VerfasserIn Gerald Roberts, Bansri Raithatha, Giancanio Sileo, Alberto Pizzi, Stefano Pizzi, Joanna Faure Walker, Max Wilkinson, Ken McCaffrey, Richard Phillips, Alessandro Michetti, Luca Guerrieri, Anna Maria Blumetti, Eutizio Vittori, Peter Sammonds, Patience Cowie
Konferenz EGU General Assembly 2010
Medientyp Artikel
Sprache Englisch
Digitales Dokument PDF
Erschienen In: GRA - Volume 12 (2010)
Datensatznummer 250036159
 
Zusammenfassung
The shallow sub-surface structure of the 6th April 2009 Mw 6.3 L’Aquila earthquake fault zone at Paganica has been investigated with Ground Penetrating Radar to investigate how the surface rupture relates spatially to previous surface displacements during the Holocene and Pleistocene.
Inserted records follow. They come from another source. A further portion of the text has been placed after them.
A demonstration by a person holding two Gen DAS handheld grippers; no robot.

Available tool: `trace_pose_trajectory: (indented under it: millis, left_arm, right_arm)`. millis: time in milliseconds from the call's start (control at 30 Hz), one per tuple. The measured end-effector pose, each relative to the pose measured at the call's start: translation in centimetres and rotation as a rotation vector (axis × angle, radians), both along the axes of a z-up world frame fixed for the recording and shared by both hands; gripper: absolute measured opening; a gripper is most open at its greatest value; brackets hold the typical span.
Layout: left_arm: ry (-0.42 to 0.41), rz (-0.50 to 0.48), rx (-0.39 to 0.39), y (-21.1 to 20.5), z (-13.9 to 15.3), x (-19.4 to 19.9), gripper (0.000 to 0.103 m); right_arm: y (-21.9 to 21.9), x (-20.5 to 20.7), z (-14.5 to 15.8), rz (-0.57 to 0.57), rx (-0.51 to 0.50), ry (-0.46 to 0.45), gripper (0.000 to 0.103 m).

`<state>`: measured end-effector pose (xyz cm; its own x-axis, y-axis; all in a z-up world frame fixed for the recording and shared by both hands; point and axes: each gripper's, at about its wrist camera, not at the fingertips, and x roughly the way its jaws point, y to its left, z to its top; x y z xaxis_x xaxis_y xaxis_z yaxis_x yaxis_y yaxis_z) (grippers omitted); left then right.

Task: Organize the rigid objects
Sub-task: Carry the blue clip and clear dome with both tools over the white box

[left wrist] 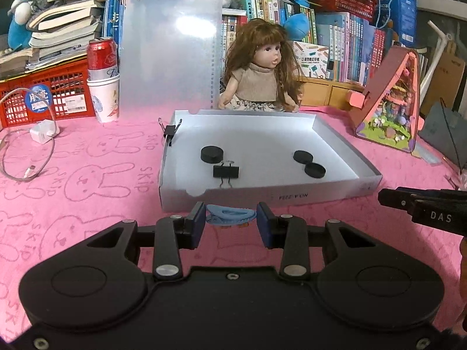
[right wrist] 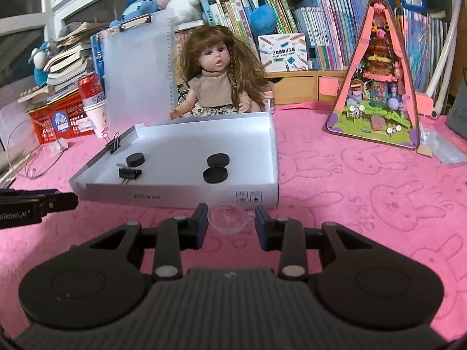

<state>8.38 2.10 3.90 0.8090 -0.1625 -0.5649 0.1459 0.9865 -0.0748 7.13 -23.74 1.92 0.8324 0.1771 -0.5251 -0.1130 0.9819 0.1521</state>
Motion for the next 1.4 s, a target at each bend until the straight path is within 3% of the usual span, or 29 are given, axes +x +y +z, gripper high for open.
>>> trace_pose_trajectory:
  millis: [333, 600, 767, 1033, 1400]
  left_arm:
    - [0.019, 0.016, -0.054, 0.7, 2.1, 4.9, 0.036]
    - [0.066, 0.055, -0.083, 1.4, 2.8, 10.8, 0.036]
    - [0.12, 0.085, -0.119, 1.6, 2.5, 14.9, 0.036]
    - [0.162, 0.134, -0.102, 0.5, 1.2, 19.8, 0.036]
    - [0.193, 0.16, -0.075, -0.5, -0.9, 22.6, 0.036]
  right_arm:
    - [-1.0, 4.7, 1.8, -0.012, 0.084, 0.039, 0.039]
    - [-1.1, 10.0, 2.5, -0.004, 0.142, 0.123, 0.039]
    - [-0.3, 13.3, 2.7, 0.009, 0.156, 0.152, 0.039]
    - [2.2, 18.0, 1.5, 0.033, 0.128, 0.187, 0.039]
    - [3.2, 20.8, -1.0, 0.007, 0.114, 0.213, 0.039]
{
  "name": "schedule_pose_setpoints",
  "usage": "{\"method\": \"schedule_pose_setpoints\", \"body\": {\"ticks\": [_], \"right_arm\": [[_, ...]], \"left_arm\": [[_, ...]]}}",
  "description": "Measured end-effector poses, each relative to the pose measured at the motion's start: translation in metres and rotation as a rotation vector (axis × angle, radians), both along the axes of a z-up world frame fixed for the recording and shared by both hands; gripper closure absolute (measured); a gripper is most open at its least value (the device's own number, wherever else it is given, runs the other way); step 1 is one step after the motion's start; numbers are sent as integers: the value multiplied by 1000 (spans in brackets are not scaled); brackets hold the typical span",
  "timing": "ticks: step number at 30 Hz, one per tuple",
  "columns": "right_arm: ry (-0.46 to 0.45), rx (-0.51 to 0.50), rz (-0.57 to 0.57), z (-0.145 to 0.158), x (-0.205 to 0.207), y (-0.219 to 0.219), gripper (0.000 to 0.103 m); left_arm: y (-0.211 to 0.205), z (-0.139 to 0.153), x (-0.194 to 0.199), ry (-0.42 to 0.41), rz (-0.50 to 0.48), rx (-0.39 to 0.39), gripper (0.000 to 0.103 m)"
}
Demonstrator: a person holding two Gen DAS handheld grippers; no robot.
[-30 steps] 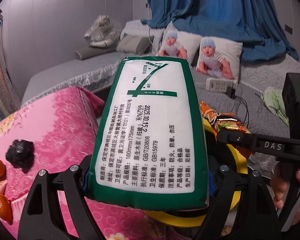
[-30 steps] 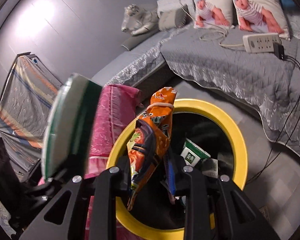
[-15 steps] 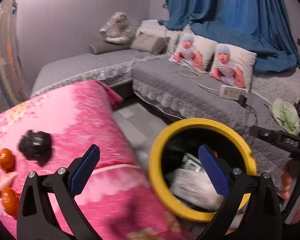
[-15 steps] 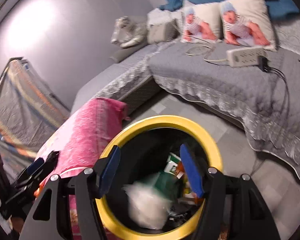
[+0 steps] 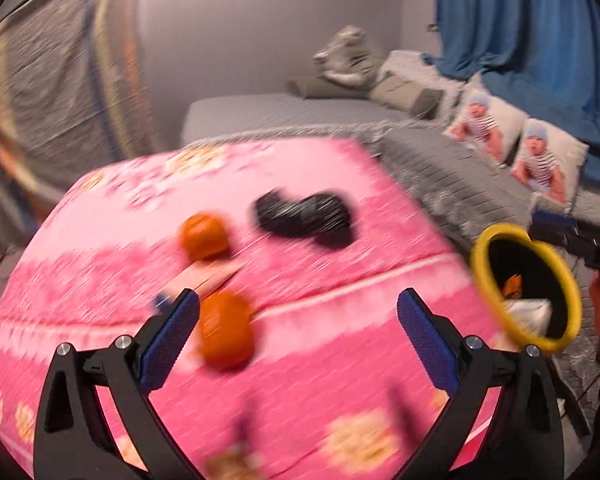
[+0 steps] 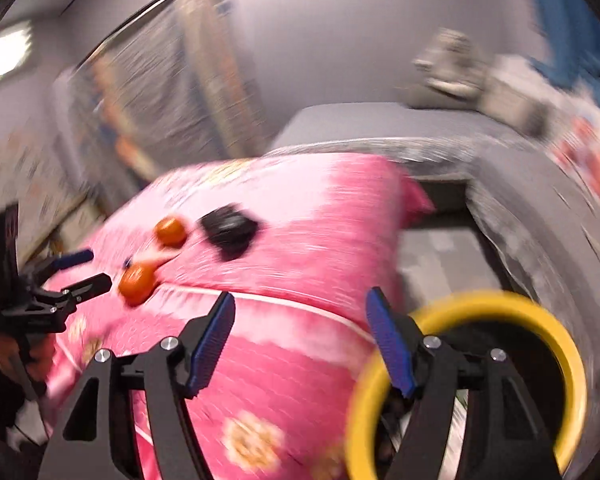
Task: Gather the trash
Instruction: 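Grasp the orange peel with the left tool while the right tool grasps the black plastic bag bundle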
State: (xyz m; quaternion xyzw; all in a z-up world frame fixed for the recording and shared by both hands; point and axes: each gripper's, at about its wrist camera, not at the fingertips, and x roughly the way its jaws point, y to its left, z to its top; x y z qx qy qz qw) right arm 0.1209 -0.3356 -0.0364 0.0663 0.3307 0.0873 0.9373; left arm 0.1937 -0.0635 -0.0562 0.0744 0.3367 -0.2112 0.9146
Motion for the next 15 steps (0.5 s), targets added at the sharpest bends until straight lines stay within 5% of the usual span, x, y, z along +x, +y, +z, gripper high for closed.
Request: {"method": "schedule_pose_setpoints", "body": {"ticks": [3,6,15], "right_arm": [[25,-68,178,-4,52,56,38],[69,-156,222,-13,102,92,38],[164,-303,210,-53,191,130,38]], "left_arm": [[27,-16,3,57,29,2,9],[42,-31,9,87,58,20,9],[54,-57,44,253,114,-43,9]]}}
The discontinuous surface rupture stepped between en-echelon/parallel faults within the overall fault zone that show clear Holocene/Pleistocene offsets in the top c. 10 m of the sub-surface. Some portions of the fault zone that show clear Holocene offsets were not ruptured in 2009, having been bypassed as the rupture stepped across a relay-zone onto a fault across strike. The slip vector azimuth, defined by opening directions across surface cracks, remained constant between 210-228o across the zone where the rupture stepped between faults. We interpret maximum vertical offsets of the base of the Holocene summed across strike to be <4.5 metres, which if averaged over 15 kyrs, gives a maximum throw-rate of 0.3 mm/yr, similar to a published value of 0.4 mm/yr for a minimum slip-rate implied by offsets of Middle Pleistocene tephras. The Paganica Fault, although clearly an important active structure, is not slipping fast enough to accommodate all of the 3-5 mm/yr of extension across this sector of the Apennines; other neighbouring range-bounding active normal faults also have a role to play in the seismic hazard.